Oh price is about £4,000.


----------



## Drago (8 Oct 2020)

What are you defining as 'very light'. Even the best of them are bricks when compared to conventional equivalents. What is light to a lumbering hulk like me might seem like an anvil to a feeble weakling like Dirk or Dave7 

You then have the second problem of there being no standard measuring method for bicycle weights. Some quote without tyres, some without pedals, some ready to ride...and of those that do quote there is then no industry standard sizing schemeto compary weight for weight between manufacturers. When someone says a bike weights X kg, what exactly does that actually mean? The anseer can differ wildlymfrom brand to brand.

I'm sure its not an impossible ask, and your budget is very healthy. In your position id start scoping out some retailersmin person, because with that budget to spend it is they who should bendoing this dokey work for you.

I hope your quest goes well and you make a decent recovery.


----------



## Mr Whyte (8 Oct 2020)

Thank you Drago, I`d hope a lighter than my Whyte Ridgeway which is about 13.8 so anything lighter really.


----------



## Drago (8 Oct 2020)

I think that might be a tall order, although my knowledge of that end of the ebike market is poor indeed.


----------



## Zanelad (8 Oct 2020)

You could remove the battery when you have to carry the bike up or down the steps. When I put my bike in the car it's very much easier when i remove the battery. I estimate that the battery must weigh the best part of 3 kgs. Not all ebikes have an readily removable battery though.


----------



## Mr Whyte (8 Oct 2020)

Think I might of found one, a bit over budget but I do like it.

Specialized Turbo Creo SL Comp Carbon Evo at 12.4kg £5,500


----------



## cougie uk (8 Oct 2020)

What about getting the powered front wheel kit to turn an existing bike into an e bike ? About £500 isn't it ?


----------



## Mr Whyte (8 Oct 2020)

cougie uk said:


> What about getting the powered front wheel kit to turn an existing bike into an e bike ? About £500 isn't it ?




I did have a quick look when I got home, but it would add a bit more weight to my bike.


----------



## Specialeyes (8 Oct 2020)

How about a Ribble CGR AL-e? Full disclosure: I've got one set up tubeless with 650b wheels and 1x Sram gearing and it's around 12.6kg... and it's ace!


----------



## gzoom (8 Oct 2020)

Mr Whyte said:


> Think I might of found one, a bit over budget but I do like it.
> 
> Specialized Turbo Creo SL Comp Carbon Evo at 12.4kg £5,500



The Creo is your best bet, its got a good motor and battery range. Your struggle to get a lighter eBike.


----------



## Mr Whyte (9 Oct 2020)

Specialeyes said:


> How about a Ribble CGR AL-e? Full disclosure: I've got one set up tubeless with 650b wheels and 1x Sram gearing and it's around 12.6kg... and it's ace!

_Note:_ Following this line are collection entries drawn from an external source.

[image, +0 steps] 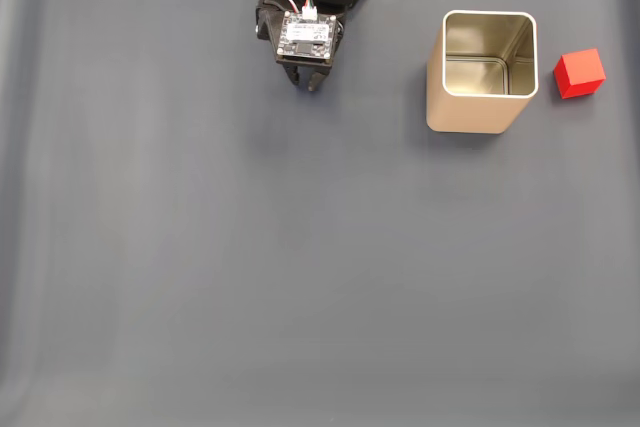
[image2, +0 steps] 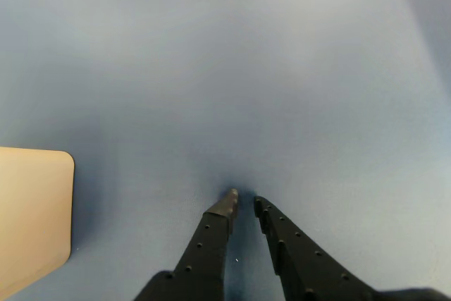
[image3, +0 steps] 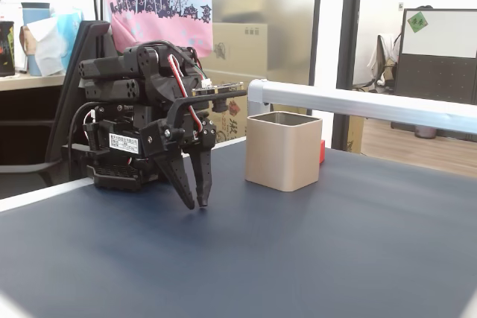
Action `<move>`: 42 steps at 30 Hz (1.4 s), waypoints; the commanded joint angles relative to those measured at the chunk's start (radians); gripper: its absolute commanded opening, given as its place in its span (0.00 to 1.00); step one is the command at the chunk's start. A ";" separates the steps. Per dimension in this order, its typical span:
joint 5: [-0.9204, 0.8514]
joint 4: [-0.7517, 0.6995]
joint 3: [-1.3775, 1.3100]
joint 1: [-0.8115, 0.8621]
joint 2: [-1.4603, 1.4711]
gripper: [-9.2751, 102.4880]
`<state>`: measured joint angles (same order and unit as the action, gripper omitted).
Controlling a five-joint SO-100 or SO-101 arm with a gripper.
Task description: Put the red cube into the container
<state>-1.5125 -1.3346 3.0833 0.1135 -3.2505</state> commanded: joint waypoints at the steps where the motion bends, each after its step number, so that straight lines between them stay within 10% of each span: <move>1: -0.011 -0.008 0.011 0.014 -0.074 0.11; 42: -0.077 -0.015 0.011 -0.117 -0.074 0.09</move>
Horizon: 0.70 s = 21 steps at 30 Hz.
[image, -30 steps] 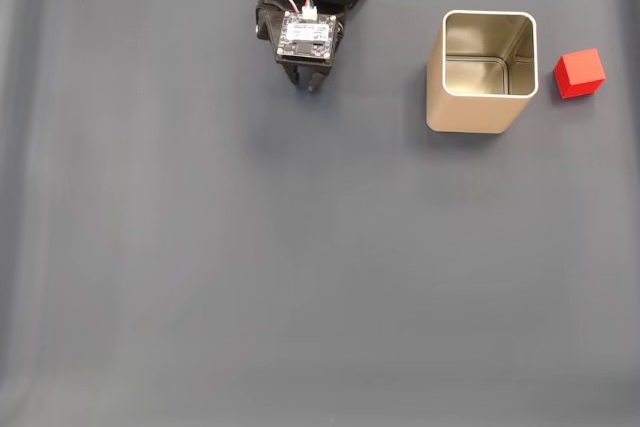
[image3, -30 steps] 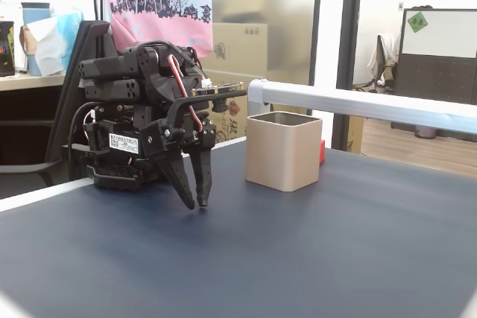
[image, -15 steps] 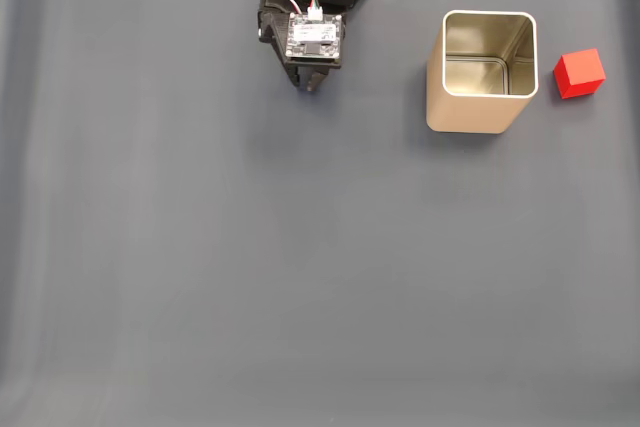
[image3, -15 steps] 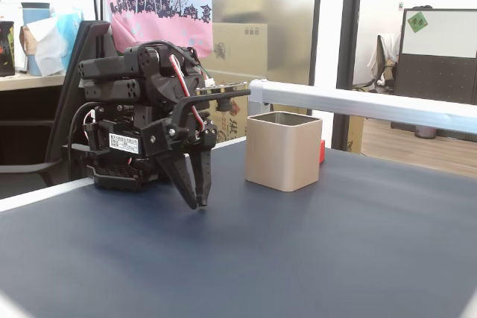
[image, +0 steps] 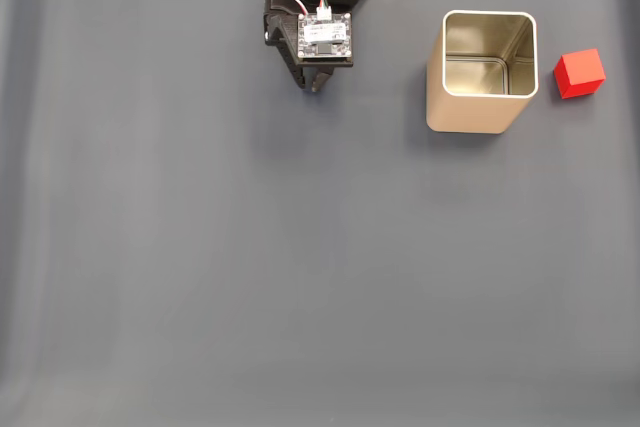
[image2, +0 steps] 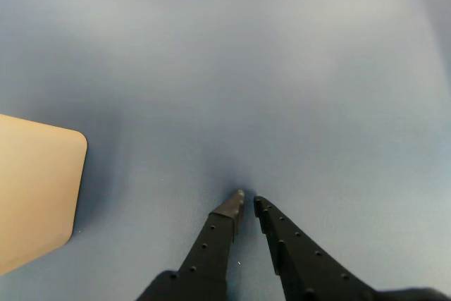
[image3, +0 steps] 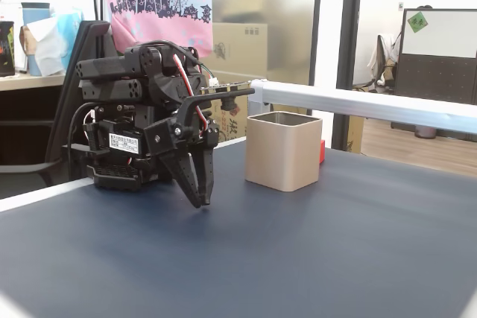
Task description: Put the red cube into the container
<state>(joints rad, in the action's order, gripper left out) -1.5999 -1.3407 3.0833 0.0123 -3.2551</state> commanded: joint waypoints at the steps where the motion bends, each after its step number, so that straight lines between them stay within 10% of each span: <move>1: 0.006 -0.011 0.011 -0.015 -0.069 0.09; 21: 0.087 0.379 -0.207 -0.072 0.241 0.08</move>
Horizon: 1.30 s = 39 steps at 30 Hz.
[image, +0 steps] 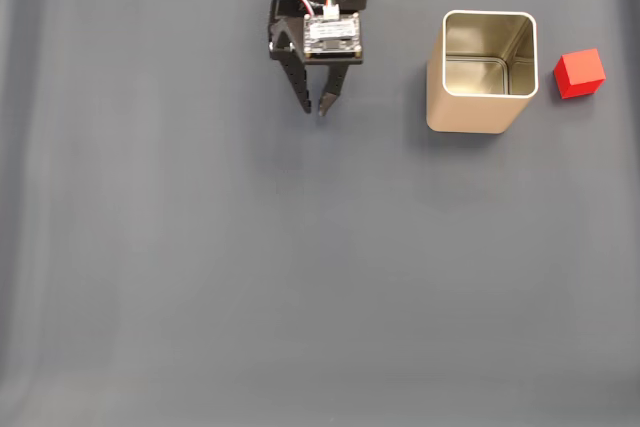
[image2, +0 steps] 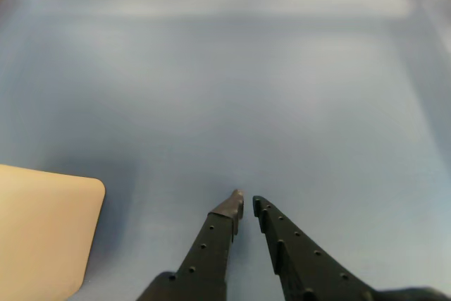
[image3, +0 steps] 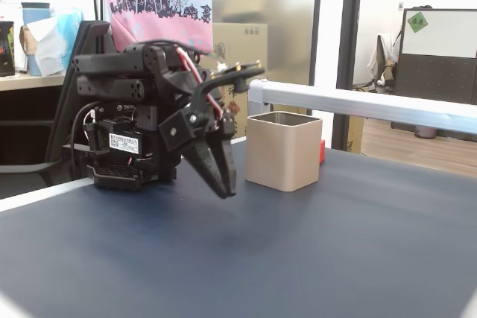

Been looking at a Red one, as they look beautiful.


----------



## Pale Rider (9 Oct 2020)

Mr Whyte said:


> Specialized Turbo Creo SL Comp Carbon Evo at 12.4kg £5,500



This site is reliable and gives a weight of 14.33kg, which is also more in line with what I would expect.

One thing's for sure, you won't find anything significantly lighter.

https://electricbikereview.com/specialized/turbo-creo-sl-comp-carbon-evo/


----------



## richtea (9 Oct 2020)

Pale Rider said:


> This site is reliable and gives a weight of 14.33kg, which is also more in line with what I would expect.
> 
> One thing's for sure, you won't find anything significantly lighter.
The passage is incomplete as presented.